Australia is home to some of the world’s most dangerous animals. But there is nothing more destructive than a starving mouse, whose plague is spreading in many fields and threatening the rural population.
Farmers in New South Wales, the worst-affected government, have warned that wool miners will spend $ 1bn ($ 765m) on lost farms and toxic bait this season. Residents in rural towns have been fighting a six-month war against a group of wild mice, which have sought to connect home appliances, sewage and bitten patients in hospital beds.
Scientists say the plague was exacerbated by bad weather over the years drought and the second largest harvest in the country recorded.
Authorities have suggested that “napalming” mice allow farmers to use the poison bromadiolone against mice, which has led to angry environmental issues.
The $ 50m mouse trailer package unveiled this week includes plans for gene drive technology to eliminate mice, wildlife that arrived in Australia in Group One.
“Mice are everywhere. He bit the wires on the dishwasher a few weeks ago and caused flooding, “said Xavier Martin, a wheat farmer living near Gunnedah, a town in northeastern New South Wales.” on the walls. “
He also said that the epidemic threatens its winter crops and the health of farmers, who have been affected by drought, fire, floods and Covid-19 in recent years.

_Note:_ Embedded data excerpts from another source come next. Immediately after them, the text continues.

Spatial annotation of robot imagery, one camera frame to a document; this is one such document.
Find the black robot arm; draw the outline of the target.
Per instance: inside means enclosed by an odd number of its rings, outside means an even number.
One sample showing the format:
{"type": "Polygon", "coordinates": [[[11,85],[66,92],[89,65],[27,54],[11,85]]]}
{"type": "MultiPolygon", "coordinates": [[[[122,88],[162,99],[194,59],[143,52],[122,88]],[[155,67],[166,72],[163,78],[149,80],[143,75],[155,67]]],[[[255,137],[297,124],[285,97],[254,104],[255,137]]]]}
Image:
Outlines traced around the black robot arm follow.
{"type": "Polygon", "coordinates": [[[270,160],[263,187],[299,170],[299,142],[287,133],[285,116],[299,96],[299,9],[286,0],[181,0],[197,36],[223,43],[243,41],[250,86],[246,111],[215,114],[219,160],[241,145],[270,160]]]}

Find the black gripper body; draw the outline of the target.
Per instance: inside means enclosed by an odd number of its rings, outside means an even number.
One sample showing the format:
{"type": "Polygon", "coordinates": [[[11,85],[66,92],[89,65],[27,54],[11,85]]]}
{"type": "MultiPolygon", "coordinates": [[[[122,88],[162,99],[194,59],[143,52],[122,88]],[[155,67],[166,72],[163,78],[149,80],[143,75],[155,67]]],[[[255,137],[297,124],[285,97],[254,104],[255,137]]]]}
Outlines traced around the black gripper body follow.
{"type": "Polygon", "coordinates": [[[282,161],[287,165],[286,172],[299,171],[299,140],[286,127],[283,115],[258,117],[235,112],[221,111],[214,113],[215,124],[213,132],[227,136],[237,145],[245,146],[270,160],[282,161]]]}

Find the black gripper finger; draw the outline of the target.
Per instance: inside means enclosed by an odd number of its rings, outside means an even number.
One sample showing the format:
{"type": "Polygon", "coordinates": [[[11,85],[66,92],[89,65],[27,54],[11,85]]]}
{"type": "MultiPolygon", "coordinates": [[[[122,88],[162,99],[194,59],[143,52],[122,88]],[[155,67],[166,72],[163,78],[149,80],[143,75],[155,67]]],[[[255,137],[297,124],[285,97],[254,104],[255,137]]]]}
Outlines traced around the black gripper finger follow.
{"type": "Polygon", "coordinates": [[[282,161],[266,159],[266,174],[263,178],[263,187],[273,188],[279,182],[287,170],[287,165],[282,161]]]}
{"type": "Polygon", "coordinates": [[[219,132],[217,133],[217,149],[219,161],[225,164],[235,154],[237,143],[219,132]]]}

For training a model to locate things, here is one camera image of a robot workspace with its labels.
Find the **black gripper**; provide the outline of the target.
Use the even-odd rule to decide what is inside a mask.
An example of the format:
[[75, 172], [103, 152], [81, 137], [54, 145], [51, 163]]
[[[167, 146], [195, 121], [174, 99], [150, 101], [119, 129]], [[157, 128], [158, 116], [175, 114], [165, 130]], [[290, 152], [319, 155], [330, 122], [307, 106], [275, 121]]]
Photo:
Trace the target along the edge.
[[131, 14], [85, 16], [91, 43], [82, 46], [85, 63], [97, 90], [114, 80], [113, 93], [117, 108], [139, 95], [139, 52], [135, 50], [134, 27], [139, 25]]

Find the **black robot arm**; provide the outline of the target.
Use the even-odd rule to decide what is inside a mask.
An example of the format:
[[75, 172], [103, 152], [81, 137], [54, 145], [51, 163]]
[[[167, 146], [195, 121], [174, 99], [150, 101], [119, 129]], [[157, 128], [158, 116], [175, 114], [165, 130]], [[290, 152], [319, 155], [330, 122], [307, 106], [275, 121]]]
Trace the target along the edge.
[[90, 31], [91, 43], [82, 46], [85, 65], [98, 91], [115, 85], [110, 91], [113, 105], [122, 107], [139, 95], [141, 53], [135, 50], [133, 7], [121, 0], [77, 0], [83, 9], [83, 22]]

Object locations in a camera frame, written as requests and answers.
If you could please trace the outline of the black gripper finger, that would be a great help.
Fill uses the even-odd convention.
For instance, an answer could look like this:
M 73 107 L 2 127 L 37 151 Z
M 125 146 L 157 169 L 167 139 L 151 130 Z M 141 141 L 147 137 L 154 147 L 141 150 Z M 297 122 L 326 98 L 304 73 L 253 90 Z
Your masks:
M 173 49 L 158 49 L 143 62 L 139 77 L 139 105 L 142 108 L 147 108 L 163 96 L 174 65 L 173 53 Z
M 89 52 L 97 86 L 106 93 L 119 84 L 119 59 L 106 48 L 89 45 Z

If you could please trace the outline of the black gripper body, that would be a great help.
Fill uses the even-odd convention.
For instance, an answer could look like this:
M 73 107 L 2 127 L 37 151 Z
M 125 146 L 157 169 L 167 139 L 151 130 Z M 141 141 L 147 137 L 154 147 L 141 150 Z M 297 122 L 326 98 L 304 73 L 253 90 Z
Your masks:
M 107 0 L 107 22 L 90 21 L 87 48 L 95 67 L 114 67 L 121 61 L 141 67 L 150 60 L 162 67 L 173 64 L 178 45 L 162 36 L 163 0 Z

Martin, vice-president of the NSW Farmers’ Association, said he had refused to use bromadiolone on the grounds that it could kill wild mammals that ate dead mice through secondary poisoning.
However, the NSW government has sought a “speedy approval” from the Australian Pesticides and Veterinary Medicines Authority for farmers to use bromadiolone, a lethal toxin that stops blood clotting.
“It will be like rats in a NSW village,” said Adam Marshall, NSW’s agriculture minister.
Rat shows full of wheat stalls, fields and houses have raised political stakes in the state government. Not only is the plague of rats cost the farmers a lot of money but it also threatens human health.
“No one forgets about mice disease,” says Steve, a mouse specialist at the Australian scientific research institute. “They enter your home, your closet, your bed and your home – wherever you go.”
Mice urine can transmit deadly diseases to humans, including leptospirosis and lymphocytic choriomeningitus, which can lead to infections similar to meningitis, he added.
For Terry and Nicole Klante, farmers living near Dubbo in New South Wales, the vulnerability of their children and colleagues to the disease is critical.
“Everything in our copies is really affected by mice so we have to say it over and over to our colleagues to wash their hands because the possibility of infection is in everything we do,” Nicole said.
Although they catch and kill thousands of mice every day, he said.
Mice breed rapidly. Only two mice can produce 500 offspring in a breeding season, which usually lasts from summer to autumn, says Henry.
Predicting how long a mouse disease will last is difficult because it can be abruptly eradicated by disease, malnutrition, and predation.
“When food is scarce mice begin to infect the sick and weak, they eat small mice and people become extinct very quickly,” says Henry.